Bu kez öyle ketumdu ki ilçe belediye başkanlarına bile haber verme gereği duymamıştı.

İlk iki projede fazla esnek/şeffaf son projede fazla ketum/esrarlı olduğu için sorun yaşayan Kocaoğlu’na yoğurdu üfleyerek yemek de kar etmedi. Yani bir ucu Karşıyaka Yamanlar Köyü’ne öbür ucu Menemen Emirâlem’e dayanan yaklaşık 2 milyon metrekarelik, çoğunlukla mera arazisi olan yeni adresi sır gibi hatta devlet sırrı gibi saklaması bundandı.
*
Dedim ya ‘Kocaoğlu’nun yerinde ben olsaydım’, süreci en başından farklı yönetirdim.
Gerekirse 130 kişilik meclis grubunu Avrupa’ya götürür, çöpün bir sorundan çok sanayi değeri taşıyan bir hammadde olarak görüldüğü ülkelerin teknolojilerini yakından izlemelerini sağlardım.
Sadece meclis üyelerini mi?
Tabi ki hayır…
Kentin ‘potansiyel istemezükçülerini’, kanaat önderlerini, köşelerinden ahkam kesen (benim gibi) gazetecileri…
Sanıyorum bunun adına yönetişim diyorlar.
Ya da birlikte yönetim modeli…

En başından bunlar yapılmadığı için bugün sorunlar büyüdükçe büyüyor.
Bazı ilçe belediye başkanları Aziz Kocaoğlu ile çelişkisini daha anlamlı kılmak için çöpü bir kalkan olarak kullanıyor bugün.
Bazıları davalarında haklı…
Ama sesleri gereğinden yüksek çıkıyor.

Tüm bunlara mahal vermemek için hala geç sayılmaz. Sayın Başkan ilçe belediye başkanlarını istediği zaman toplayabilir.
Sonuçta bunlar yapılmayınca ortaya kakafonik bir görüntü çıkıyor. Her kafadan ses çıkan kakafonik bir görüntü…
CHP’li başkanların birbirini yediği, birbirine girdiği görüntüden AK Parti dışında kimsenin memnun olduğunu sanmıyorum. 

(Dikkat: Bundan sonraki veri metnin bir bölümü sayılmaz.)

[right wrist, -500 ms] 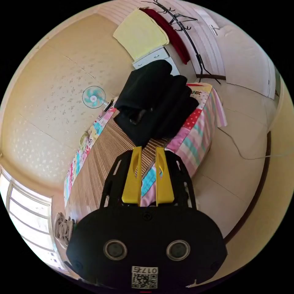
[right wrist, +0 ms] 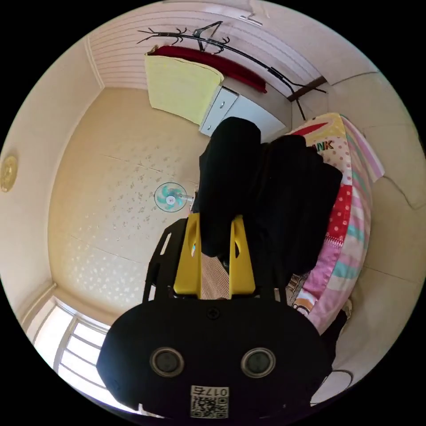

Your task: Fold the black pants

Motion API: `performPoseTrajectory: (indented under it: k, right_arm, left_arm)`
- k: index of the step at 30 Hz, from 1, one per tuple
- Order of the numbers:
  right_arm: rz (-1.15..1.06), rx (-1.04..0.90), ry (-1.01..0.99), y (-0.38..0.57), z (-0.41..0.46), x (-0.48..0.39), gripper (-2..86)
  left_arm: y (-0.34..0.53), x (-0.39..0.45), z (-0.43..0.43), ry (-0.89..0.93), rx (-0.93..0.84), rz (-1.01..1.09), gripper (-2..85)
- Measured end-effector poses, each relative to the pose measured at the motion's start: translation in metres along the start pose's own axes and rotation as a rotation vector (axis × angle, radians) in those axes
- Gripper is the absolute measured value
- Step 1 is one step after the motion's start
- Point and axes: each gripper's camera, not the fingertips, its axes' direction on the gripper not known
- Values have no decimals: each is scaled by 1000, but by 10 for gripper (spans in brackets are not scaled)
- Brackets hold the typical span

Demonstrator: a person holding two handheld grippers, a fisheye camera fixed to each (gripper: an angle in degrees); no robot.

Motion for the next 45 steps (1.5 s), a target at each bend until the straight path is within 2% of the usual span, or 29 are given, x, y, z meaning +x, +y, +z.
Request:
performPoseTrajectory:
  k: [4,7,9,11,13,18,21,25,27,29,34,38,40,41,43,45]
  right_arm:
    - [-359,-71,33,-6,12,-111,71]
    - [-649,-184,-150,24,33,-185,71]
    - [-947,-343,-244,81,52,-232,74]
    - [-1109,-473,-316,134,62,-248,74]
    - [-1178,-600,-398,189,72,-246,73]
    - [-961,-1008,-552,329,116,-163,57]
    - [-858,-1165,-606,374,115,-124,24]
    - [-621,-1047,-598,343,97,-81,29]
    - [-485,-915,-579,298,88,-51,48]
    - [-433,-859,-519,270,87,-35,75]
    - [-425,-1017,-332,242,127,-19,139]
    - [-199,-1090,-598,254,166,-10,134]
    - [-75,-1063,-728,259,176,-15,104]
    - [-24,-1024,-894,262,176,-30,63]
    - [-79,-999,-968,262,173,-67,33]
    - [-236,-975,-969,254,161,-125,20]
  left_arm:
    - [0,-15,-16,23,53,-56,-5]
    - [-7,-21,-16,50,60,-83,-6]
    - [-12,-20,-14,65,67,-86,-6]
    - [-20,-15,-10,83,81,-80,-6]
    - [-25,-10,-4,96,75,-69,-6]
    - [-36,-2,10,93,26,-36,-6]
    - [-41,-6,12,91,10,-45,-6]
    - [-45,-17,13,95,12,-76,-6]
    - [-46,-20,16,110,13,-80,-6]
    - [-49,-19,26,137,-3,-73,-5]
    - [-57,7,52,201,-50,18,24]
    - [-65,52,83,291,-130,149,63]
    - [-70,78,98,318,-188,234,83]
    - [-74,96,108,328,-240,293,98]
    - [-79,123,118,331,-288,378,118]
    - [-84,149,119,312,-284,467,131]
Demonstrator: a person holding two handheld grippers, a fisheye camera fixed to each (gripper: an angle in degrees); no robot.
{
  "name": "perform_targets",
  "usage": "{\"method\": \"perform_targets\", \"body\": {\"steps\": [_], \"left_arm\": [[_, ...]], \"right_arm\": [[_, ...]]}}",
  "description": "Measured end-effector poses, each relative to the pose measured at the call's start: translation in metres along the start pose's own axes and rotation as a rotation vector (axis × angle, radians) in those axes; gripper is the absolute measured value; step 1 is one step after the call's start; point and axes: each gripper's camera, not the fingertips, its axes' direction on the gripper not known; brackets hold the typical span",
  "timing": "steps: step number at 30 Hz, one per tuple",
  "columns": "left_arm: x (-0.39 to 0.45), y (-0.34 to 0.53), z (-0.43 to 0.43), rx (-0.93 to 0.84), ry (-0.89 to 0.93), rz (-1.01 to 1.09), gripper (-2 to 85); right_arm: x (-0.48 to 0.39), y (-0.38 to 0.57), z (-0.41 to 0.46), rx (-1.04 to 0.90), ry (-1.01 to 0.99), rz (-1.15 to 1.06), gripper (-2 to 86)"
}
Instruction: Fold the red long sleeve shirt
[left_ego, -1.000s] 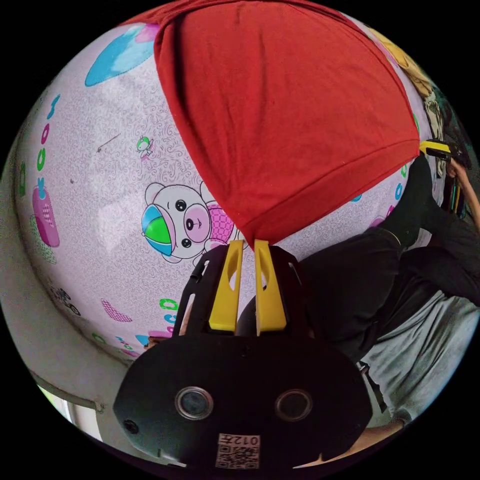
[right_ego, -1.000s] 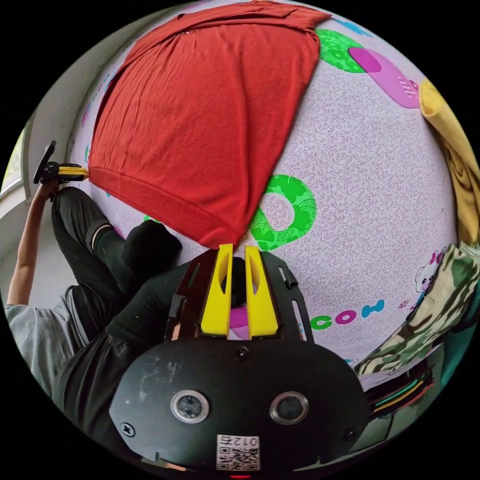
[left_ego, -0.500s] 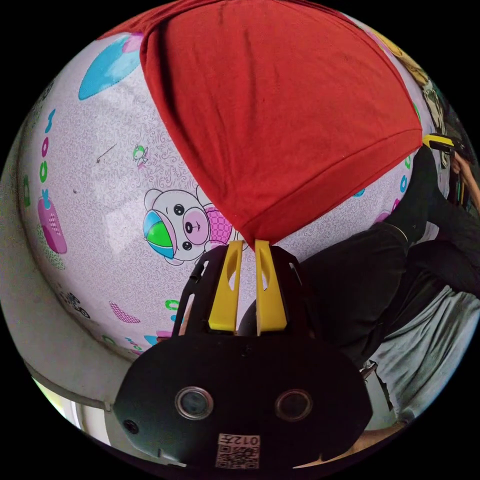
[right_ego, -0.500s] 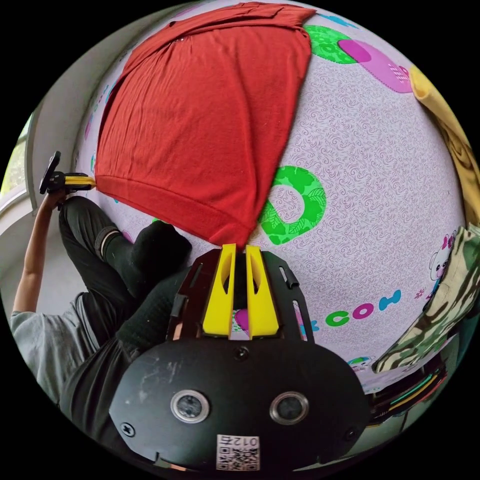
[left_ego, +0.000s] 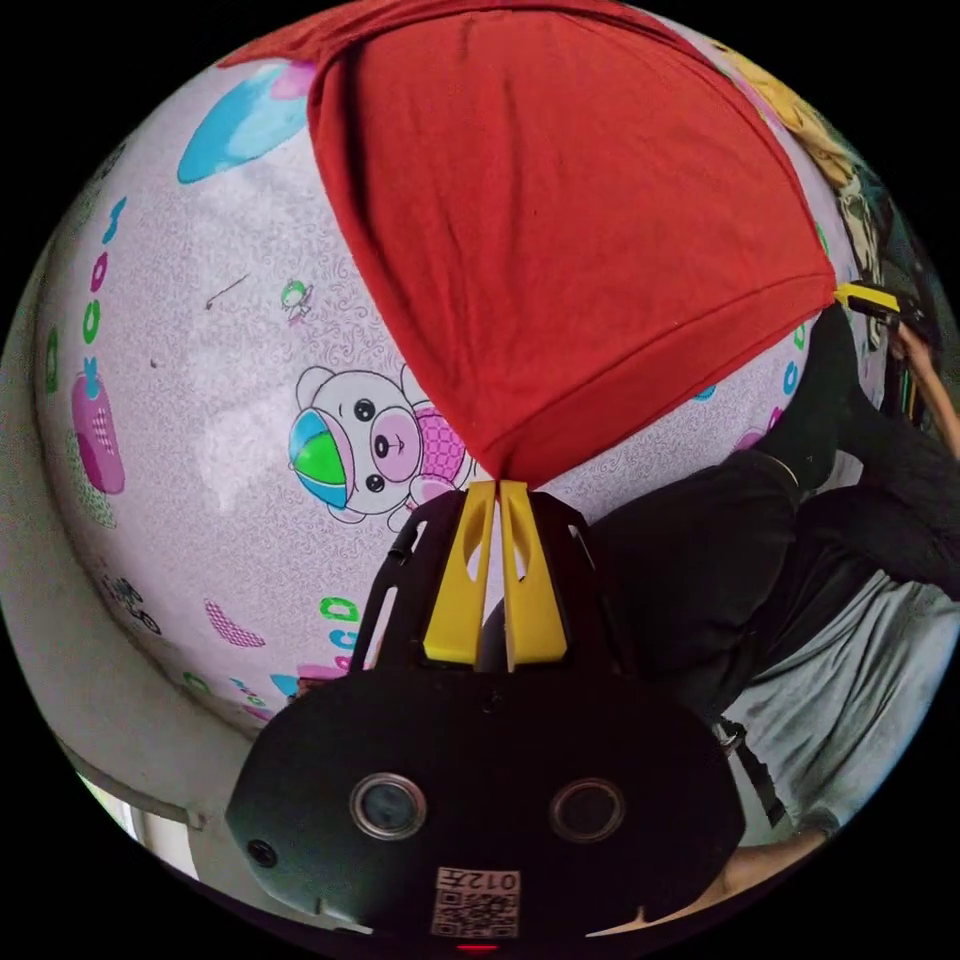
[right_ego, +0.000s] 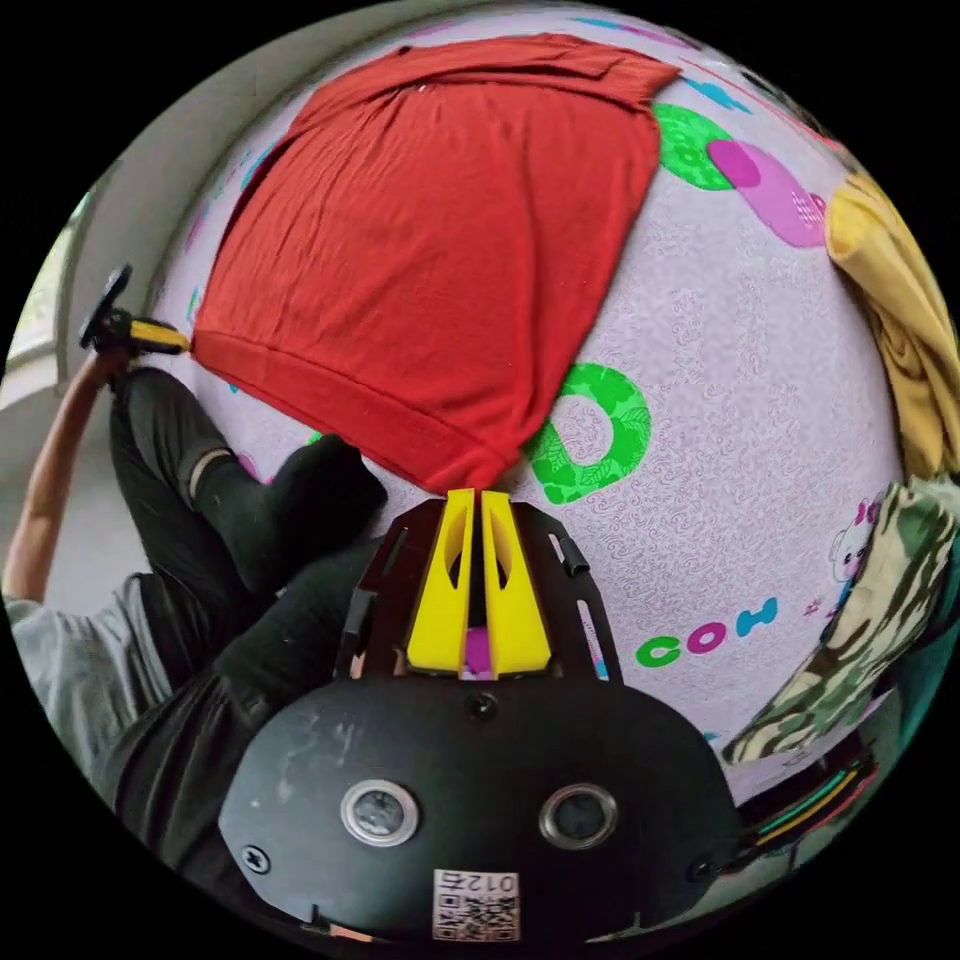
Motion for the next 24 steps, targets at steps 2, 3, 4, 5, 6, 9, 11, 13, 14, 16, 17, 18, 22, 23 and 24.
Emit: {"method": "perform_targets", "body": {"steps": [2,3,4,5,6,9,11,13,14,16,17,18,22,23,24], "left_arm": [[-0.012,0.025,-0.014,0.087,0.063,-0.001,-0.1],[-0.019,0.043,-0.024,0.149,0.109,0.001,-0.1],[-0.027,0.061,-0.035,0.212,0.151,0.005,-0.1],[-0.031,0.07,-0.041,0.245,0.176,0.009,-0.1],[-0.039,0.088,-0.052,0.315,0.229,0.016,-0.1],[-0.059,0.135,-0.075,0.493,0.367,0.03,-0.1],[-0.068,0.162,-0.086,0.589,0.423,0.04,-0.1],[-0.075,0.195,-0.097,0.69,0.462,0.061,-0.2],[-0.075,0.203,-0.099,0.708,0.467,0.069,-0.2],[-0.076,0.232,-0.105,0.762,0.479,0.094,-0.2],[-0.076,0.24,-0.106,0.777,0.483,0.099,-0.2],[-0.076,0.254,-0.107,0.8,0.491,0.102,-0.2],[-0.077,0.307,-0.105,0.887,0.534,0.097,-0.2],[-0.077,0.314,-0.104,0.898,0.543,0.095,-0.2],[-0.077,0.329,-0.102,0.922,0.557,0.091,-0.2]], "right_arm": [[0.022,0.022,-0.023,0.116,-0.103,0.033,-1.0],[0.026,0.028,-0.029,0.146,-0.134,0.03,-1.0],[0.035,0.041,-0.042,0.213,-0.212,0.014,-1.0],[0.044,0.054,-0.053,0.271,-0.294,0.01,-1.0],[0.048,0.062,-0.058,0.301,-0.335,0.004,-1.0],[0.069,0.1,-0.076,0.465,-0.505,-0.013,-1.0],[0.083,0.125,-0.082,0.538,-0.588,-0.021,-1.0],[0.095,0.142,-0.086,0.576,-0.622,-0.023,-1.0],[0.103,0.153,-0.09,0.608,-0.643,-0.019,-1.0],[0.113,0.17,-0.097,0.652,-0.674,-0.023,-1.0],[0.118,0.18,-0.101,0.674,-0.682,-0.036,-1.0],[0.121,0.185,-0.104,0.681,-0.684,-0.043,-1.0],[0.132,0.217,-0.115,0.701,-0.696,-0.08,-1.0],[0.133,0.225,-0.117,0.695,-0.693,-0.087,-1.0],[0.134,0.229,-0.118,0.689,-0.693,-0.091,-1.0]]}}
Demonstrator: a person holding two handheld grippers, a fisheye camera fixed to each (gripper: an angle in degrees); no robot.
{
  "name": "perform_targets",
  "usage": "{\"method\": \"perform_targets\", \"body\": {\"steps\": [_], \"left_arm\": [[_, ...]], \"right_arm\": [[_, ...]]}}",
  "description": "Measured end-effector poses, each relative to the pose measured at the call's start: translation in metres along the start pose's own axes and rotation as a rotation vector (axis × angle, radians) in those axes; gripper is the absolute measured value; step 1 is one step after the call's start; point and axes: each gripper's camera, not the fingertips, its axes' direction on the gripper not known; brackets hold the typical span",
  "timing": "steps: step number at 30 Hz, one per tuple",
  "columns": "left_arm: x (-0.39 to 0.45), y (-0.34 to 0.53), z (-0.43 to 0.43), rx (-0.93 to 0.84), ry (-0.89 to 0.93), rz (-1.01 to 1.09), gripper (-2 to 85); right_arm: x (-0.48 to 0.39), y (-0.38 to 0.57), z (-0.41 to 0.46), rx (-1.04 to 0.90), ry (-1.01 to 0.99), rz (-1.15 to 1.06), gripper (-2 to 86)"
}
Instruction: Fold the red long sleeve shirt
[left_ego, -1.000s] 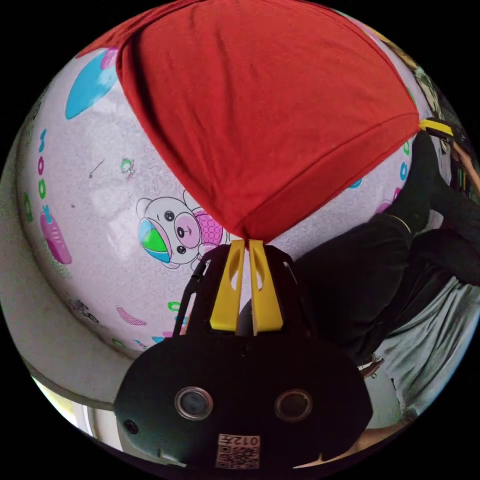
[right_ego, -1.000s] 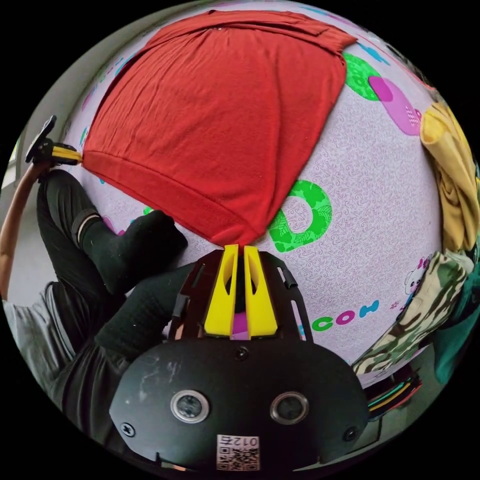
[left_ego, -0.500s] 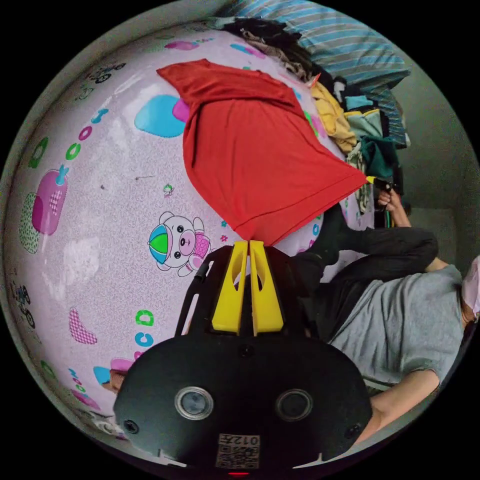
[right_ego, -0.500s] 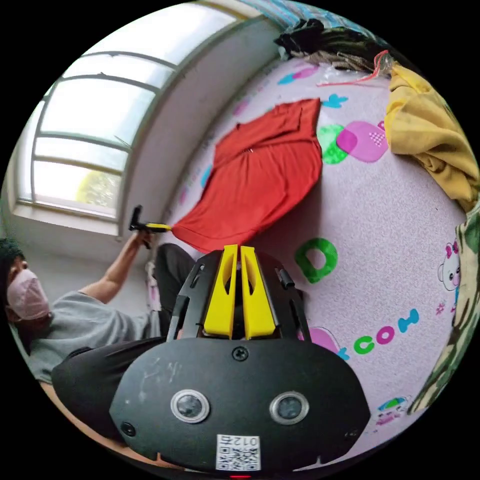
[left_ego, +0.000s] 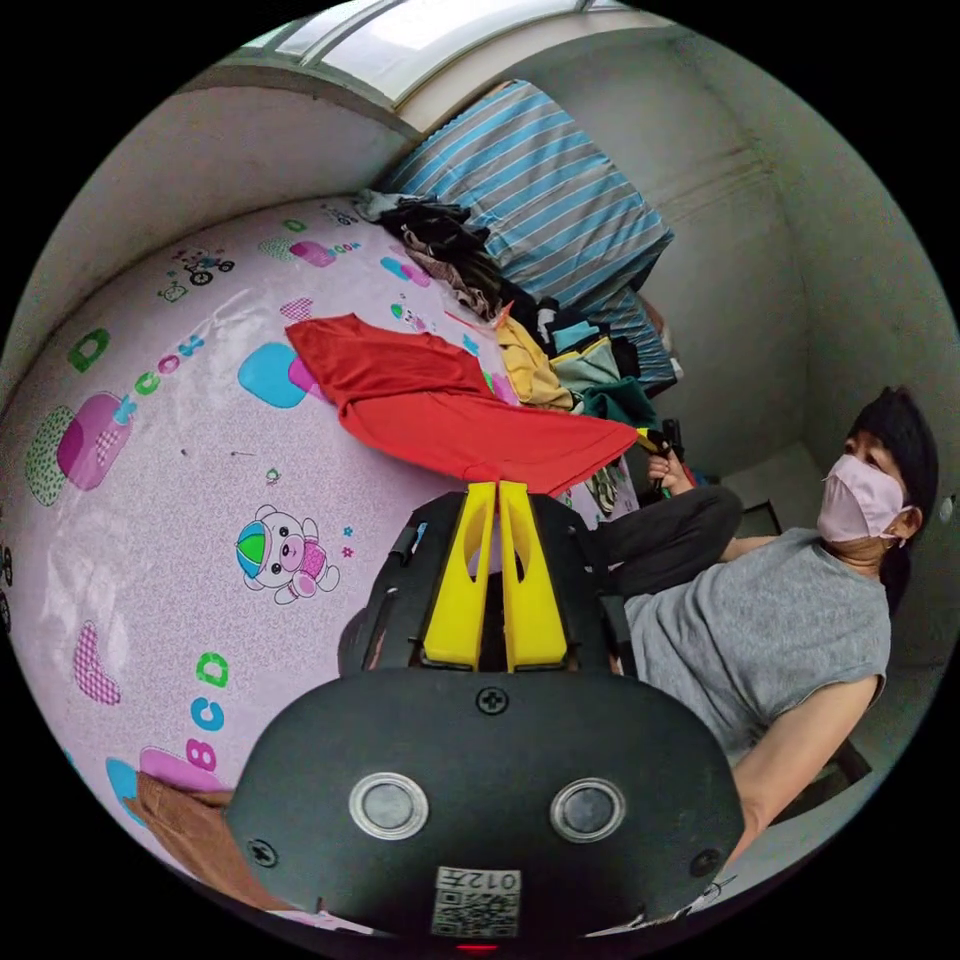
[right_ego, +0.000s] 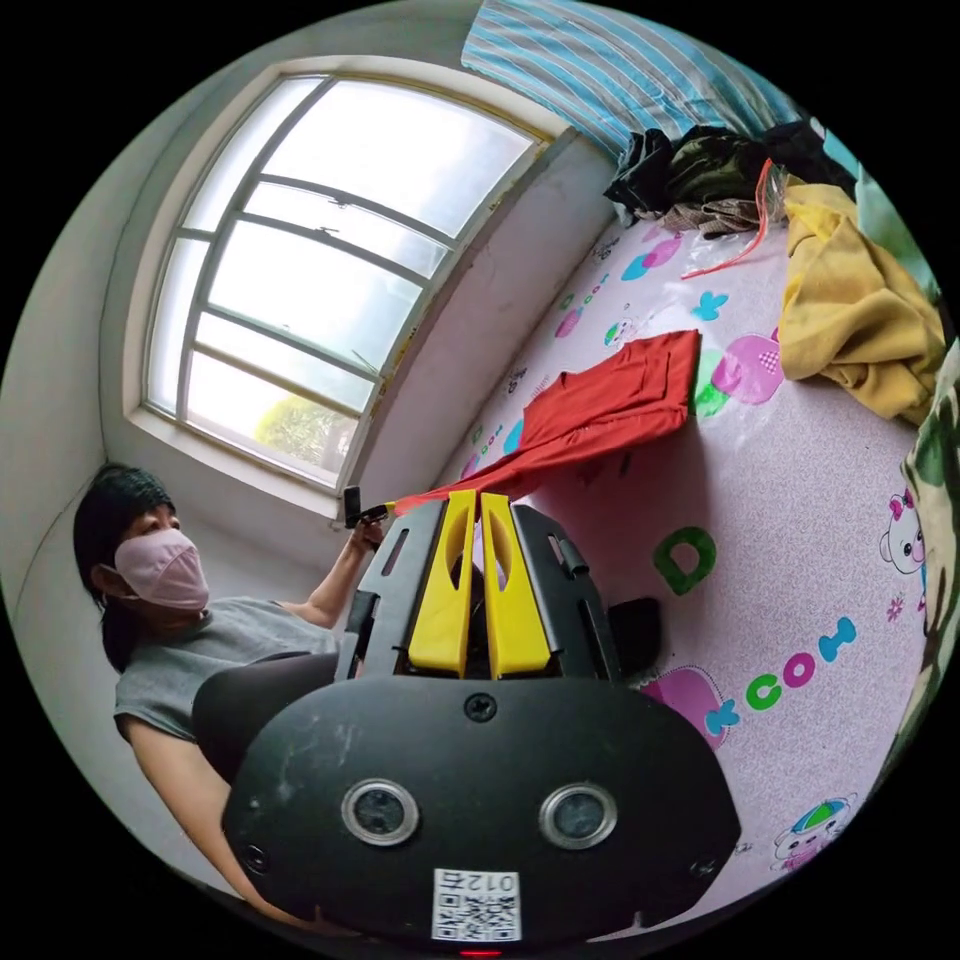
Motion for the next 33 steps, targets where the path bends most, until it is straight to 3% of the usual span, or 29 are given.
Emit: {"method": "perform_targets", "body": {"steps": [6,11,18,33], "left_arm": [[0.008,0.037,-0.04,0.126,0.033,-0.019,-0.1],[-0.018,0.021,-0.038,0.121,0.046,-0.067,-0.1],[-0.067,-0.032,-0.025,0.106,0.08,-0.123,0.0],[-0.173,-0.186,0.015,0.048,0.062,-0.252,0.0]], "right_arm": [[-0.001,0.009,-0.022,-0.01,-0.029,0.001,-1.0],[0.025,-0.025,-0.018,0.013,-0.007,0.062,-1.0],[0.058,-0.086,-0.004,0.046,0.015,0.158,-1.0],[0.094,-0.272,0.049,-0.099,0.207,0.222,-1.0]]}}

Çöp konusunda Kemalpaşa Belediye Başkanı Karakayalı’nın çıkışını cesur olduğu kadar anlamlı da buluyorum. Bir önceki yazıda Aziz Başkan’a ‘Cevat Durak’ın yerinde siz olsaydınız ne yapardınız?’ diye sorduğumuzda Taşkesik köyüne kurulacak çöp tesisi için sesini çıkarmayan Torbalı Belediye Başkanı İsmail Uygur’u örnek gösterdiğini aktarmıştık. Sanıyorum şimdilerde Aziz Başkan’ın örneği Karakayalı olacaktır.
Sonuçta İzmir bu çöpü üretiyor. Ve de çözmek zorunda.  
Gelişmiş teknolojilerle çöp sorunu ‘kokusuz/martısız/sineksiz’ çözülebiliyorsa (Ki Kocaoğlu’nun iddiası bu yönde) bunu daha yüksek sesle kamuoyuna aktarmak zorunda. Görünen o ki Havagazı Fabrikası’nda basın toplantısı yapmak, birkaç röportajın içinde geçirmek, yeni teknolojiyi anlatmaya yetmemiş.
Henüz CHP’li belediye başkanları bile (Kemalpaşa hariç) söz konusu teknolojiye inanmadığına göre kamuoyunun bu konudaki durumunu tahmin etmek zor değil.

Ve sonunda İzmir’in Bakanı Binali Yıldırım da dayanamadı. Çöp topuna o da girdi.
‘Bırakın yeni yer aramayı… Tesisi mevcut çöplüğe yani Harmandalı’na kurun’ dedi Sayın Bakan. Çiğlilileri kızdıracak olsa da şu ana kadar yapılan en mantıklı önerilerden biriydi bu.
Görünen o ki bu konu daha çok su kaldıracak. Kaldırdığı sürece bizler de ‘ben olsam’ diye başlayan iddialı cümleler kurmaya devam edeceğiz.